A musician-programmer translates data into melodies
Equal parts programmer and musician, Tristan Perich graduated from Columbia University in 2004 and went on to earn a masters at NYU's Tisch School of the Arts' Interactive Telecommunications program in 2007. While the interdisciplinary nature of ITP encourages a student body full of artists, programmers, theorists and less easily classifiable types, there's nothing confusing about Perich's work today. Designing code to create music or art, his aesthetic is about putting logic on the surface for a visceral effect, where people can see and understand it.
"Technology is abstracting these processes more and more these days," Perich said in a recent interview with Cool Hunting. "Take my iPhone. You brush a finger across a piece of glass. We're so detached from what's actually happening that the computation itself seems almost magical. These are the sorts of things that make their way into my work—the transparency of a circuit. It's all laid out there in front of you."
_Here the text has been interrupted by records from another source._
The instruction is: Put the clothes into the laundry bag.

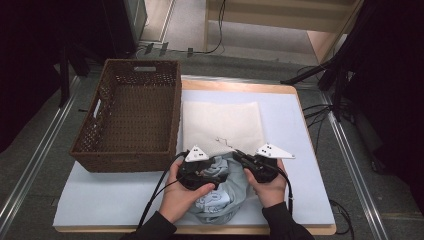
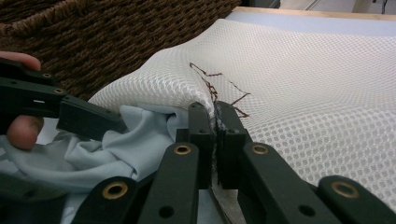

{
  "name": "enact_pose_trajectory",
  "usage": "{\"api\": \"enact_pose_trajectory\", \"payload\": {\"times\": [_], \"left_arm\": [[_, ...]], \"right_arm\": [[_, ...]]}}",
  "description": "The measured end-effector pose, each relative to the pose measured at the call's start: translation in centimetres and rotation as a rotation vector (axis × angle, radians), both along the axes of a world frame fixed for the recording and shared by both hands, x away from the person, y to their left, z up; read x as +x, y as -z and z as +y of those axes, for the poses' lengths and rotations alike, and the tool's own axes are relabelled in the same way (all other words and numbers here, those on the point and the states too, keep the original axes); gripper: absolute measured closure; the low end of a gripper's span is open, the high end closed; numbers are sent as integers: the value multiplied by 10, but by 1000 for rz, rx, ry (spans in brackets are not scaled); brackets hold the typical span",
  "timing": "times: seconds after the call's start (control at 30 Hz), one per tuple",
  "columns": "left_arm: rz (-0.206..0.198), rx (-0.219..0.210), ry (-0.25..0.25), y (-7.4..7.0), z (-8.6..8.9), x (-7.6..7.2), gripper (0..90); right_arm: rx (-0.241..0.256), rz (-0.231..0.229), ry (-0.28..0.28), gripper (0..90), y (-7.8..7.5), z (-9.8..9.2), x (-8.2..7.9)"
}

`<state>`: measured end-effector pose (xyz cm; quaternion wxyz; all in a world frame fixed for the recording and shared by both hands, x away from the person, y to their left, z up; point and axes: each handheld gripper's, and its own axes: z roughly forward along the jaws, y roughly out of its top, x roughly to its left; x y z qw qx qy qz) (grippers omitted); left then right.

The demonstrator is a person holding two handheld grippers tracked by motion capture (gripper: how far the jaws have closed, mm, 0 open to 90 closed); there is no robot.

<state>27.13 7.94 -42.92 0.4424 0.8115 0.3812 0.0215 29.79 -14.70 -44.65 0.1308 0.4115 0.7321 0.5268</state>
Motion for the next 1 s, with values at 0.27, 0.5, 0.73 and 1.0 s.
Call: {"api": "enact_pose_trajectory", "payload": {"times": [0.27, 0.5, 0.73, 1.0], "left_arm": [[-15, 261, 36, 19, -28, -3, 313], [4, 159, -9, 11, -19, -1, 791], [-64, 73, -202, 4, -11, 9, 809], [-44, 50, -136, 15, -15, 9, 469]], "right_arm": [[-5, 2, -9, 877, 1, 2, -1], [8, 4, -16, 877, -1, 4, -2], [30, 3, -18, 877, -3, 2, -2], [22, 7, -17, 877, -2, 0, -2]]}}
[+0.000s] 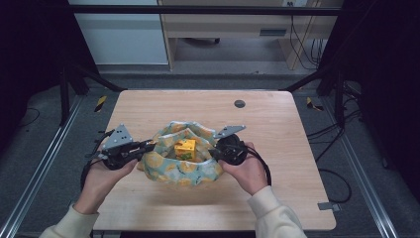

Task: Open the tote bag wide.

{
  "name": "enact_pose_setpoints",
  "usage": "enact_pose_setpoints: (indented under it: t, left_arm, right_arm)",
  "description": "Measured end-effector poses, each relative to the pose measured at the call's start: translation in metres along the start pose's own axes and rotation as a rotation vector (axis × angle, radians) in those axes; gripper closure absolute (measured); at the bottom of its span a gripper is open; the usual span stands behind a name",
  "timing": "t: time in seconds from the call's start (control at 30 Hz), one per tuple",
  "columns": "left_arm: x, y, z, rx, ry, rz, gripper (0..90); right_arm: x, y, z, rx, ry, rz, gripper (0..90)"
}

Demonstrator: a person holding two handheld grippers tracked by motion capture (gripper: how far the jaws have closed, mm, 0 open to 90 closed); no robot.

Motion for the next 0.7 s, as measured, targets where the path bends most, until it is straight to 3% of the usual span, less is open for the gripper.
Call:
enact_pose_setpoints:
  t: [0.1,0.13,0.17,0.27,0.53,0.7]
  left_arm:
    - [-0.001,-0.002,0.003,-0.009,0.008,-0.001,83.3]
    - [-0.002,-0.003,0.005,-0.012,0.011,-0.003,83.3]
    - [-0.004,-0.005,0.007,-0.022,0.017,-0.006,83.6]
    - [-0.004,-0.007,0.013,-0.036,0.019,-0.003,83.9]
    - [-0.003,-0.005,0.033,-0.053,-0.013,0.012,84.9]
    - [-0.007,-0.003,0.04,-0.056,-0.019,0.022,84.9]
  right_arm:
    - [-0.013,-0.001,-0.004,-0.001,0.077,0.01,81.1]
    - [-0.013,-0.001,-0.004,-0.001,0.077,0.01,81.1]
    - [-0.021,-0.001,-0.007,0.003,0.122,0.018,82.1]
    - [-0.032,-0.004,-0.007,0.004,0.16,0.012,83.0]
    - [-0.045,-0.022,0.007,-0.03,0.189,-0.032,86.2]
    - [-0.045,-0.028,0.017,-0.019,0.215,-0.065,88.4]
Point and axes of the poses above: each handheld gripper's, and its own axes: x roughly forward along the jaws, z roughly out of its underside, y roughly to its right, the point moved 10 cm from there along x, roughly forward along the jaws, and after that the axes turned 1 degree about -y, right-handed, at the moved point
Perhaps the best example of this is Perich's elegant and attractive 1-Bit Symphony. Perich composed five movements, programmed a microchip, and installed it into a CD jewel case complete with headphone jack. The result is beautifully simple—rather playing back a recording, the circuit plays the entire score live when you turn it on. You can hold a symphony in the palm of your hand.
Of course, the one-bit buzzing doesn't sound anything like a violin, and for some, the score might recall the Super Mario Brothers more than Bach or Beethoven. For Perich, who was a classically trained musician, that's exactly the point. "I grew up playing the piano, and I hated other peoples' classical music,"; he said. He started improvising and then composing his own, for himself and later for ensembles, but he was most inspired by the work of minimalist musicians like Philip Glass. "[Glass's] work is very mathematical and sensitive; it almost lines up on a grid," Perich said. "It's a very digital way of thinking about music and harmony."
Perich composes music for both microchips and traditional instruments, like piano and violin. He also builds visual representations for the sound as well. In an installation called "Interval Studies," Perich built a board that consists of dozens of small speakers, each emitting a single one-bit tone from between a musical interval. "I took that frequency range and broke it up into 49 or 99 different slivers," said Perich. "As you move across the piece, you can hear each individual frequency, but when you step back, all the different frequencies resolve themselves into one pitch."
In his side project, Loud Objects, Perich combines the visual, musical and performance aspects of electronics and music. He and bandmates Kunal Gupta and Katie Shima begin with the blank glass of an overhead projector, soldering together chips in silence. At the end, a cacophony of sound signals that the circuit is complete. Adding chips can change the sound in different ways. "At the end, you've seen these components connected and understand how power is routed through microchips," Perich said.
Perich is also currently working on a much larger installation of "Interval Studies" for a Rhizome commission. He received the Prix Ars Electronica in 2009, and was a featured artist in 2010 at Sonar, the International Festival of Advanced Music and Multimedia Art. For him, though, the best part of being an artist might not be sourcing speakers or performing in front of a rapt audience, but in actually doing the math.
"It's unfortunate that so many people get turned off math by bad teachers," he said. "I just find the foundations of mathematics to be really inspiring. Like how Turing was working with the limitations of math itself. I just find it to be really beautiful—visually, audibly, and in any other way."